LibreOffice 7.5 Help
Performs linear, logarithmic, or power regression analysis of a data set comprising one dependent variable and multiple independent variables.
For example, a crop yield (dependent variable) may be related to rainfall, temperature conditions, sunshine, humidity, soil quality and more, all of them independent variables.
For more information on regression analysis, refer to the corresponding Wikipedia article.
Enter a single range that contains multiple independent variable observations (along columns or rows). All X variable observations need to be entered adjacent to each other in the same table.
Enter the range that contains the dependent variable whose regression is to be calculated.
Check to use the first line (or column) of the data sets as variable names in the output range.
The reference of the top left cell of the range where the results will be displayed.

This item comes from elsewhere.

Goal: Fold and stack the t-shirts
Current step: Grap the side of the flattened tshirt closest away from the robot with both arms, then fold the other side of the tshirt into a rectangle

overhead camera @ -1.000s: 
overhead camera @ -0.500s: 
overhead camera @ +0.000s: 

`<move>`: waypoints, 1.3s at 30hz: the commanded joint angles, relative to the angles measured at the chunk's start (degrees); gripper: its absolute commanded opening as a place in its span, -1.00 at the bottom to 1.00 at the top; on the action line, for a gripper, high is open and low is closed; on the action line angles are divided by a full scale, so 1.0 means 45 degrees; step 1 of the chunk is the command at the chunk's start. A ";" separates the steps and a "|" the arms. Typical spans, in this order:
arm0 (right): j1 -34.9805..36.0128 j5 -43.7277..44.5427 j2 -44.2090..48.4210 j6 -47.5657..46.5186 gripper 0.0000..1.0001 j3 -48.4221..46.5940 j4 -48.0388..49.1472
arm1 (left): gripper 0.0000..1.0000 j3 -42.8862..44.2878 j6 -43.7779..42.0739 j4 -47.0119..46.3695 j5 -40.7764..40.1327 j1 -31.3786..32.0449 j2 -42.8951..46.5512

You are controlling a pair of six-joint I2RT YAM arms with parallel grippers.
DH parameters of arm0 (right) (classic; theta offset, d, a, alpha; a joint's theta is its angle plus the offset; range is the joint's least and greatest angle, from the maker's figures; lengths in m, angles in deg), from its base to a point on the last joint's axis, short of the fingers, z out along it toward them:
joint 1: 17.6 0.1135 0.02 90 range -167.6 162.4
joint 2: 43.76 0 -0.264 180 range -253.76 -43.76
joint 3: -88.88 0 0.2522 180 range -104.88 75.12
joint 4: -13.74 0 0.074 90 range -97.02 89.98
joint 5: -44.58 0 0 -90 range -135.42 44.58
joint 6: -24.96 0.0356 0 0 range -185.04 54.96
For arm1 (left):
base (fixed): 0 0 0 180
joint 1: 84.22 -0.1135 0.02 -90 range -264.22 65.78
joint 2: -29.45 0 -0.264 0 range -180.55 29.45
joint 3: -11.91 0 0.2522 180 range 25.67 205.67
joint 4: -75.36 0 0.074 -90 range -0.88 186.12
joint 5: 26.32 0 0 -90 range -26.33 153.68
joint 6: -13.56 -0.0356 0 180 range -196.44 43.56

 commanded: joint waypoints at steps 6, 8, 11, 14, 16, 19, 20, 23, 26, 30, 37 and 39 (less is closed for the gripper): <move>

Set the regression type. Three types are available:
Linear Regression: finds a linear function in the form of y = b + a1.[x1] + a2.[x2] + a3.[x3] ..., where ai is the i-th slope, [xi] is the i-th independent variable, and b is the intercept that best fits the data.
Logarithmic regression: finds a logarithmic curve in the form of y = b + a1.ln[x1] + a2.ln[x2] + a3.ln[x3] ..., where ai is the i-th coefficient, b is the intercept and ln[xi] is the natural logarithm of the i-th independent variable, that best fits the data.
Power regression: finds a power curve in the form of y = exp( b + a1.ln[x1] + a2.ln[x2] + a3.ln[x3] ...), where ai is the i-th power, [xi] is the i-th independent variable, and b is intercept that best fits the data.
A numeric value between 0 and 1 (exclusive), default is 0.95. Calc uses this percentage to compute the corresponding confidence intervals for each of the estimates (namely the slopes and intercept).
Select whether to opt in or out of computing the residuals, which may be beneficial in cases where you are interested only in the slopes and intercept estimates and their statistics. The residuals give information on how far the actual data points deviate from the predicted data points, based on the regression model.
Calculates the regression model using zero as the intercept, thus forcing the model to pass through the origin.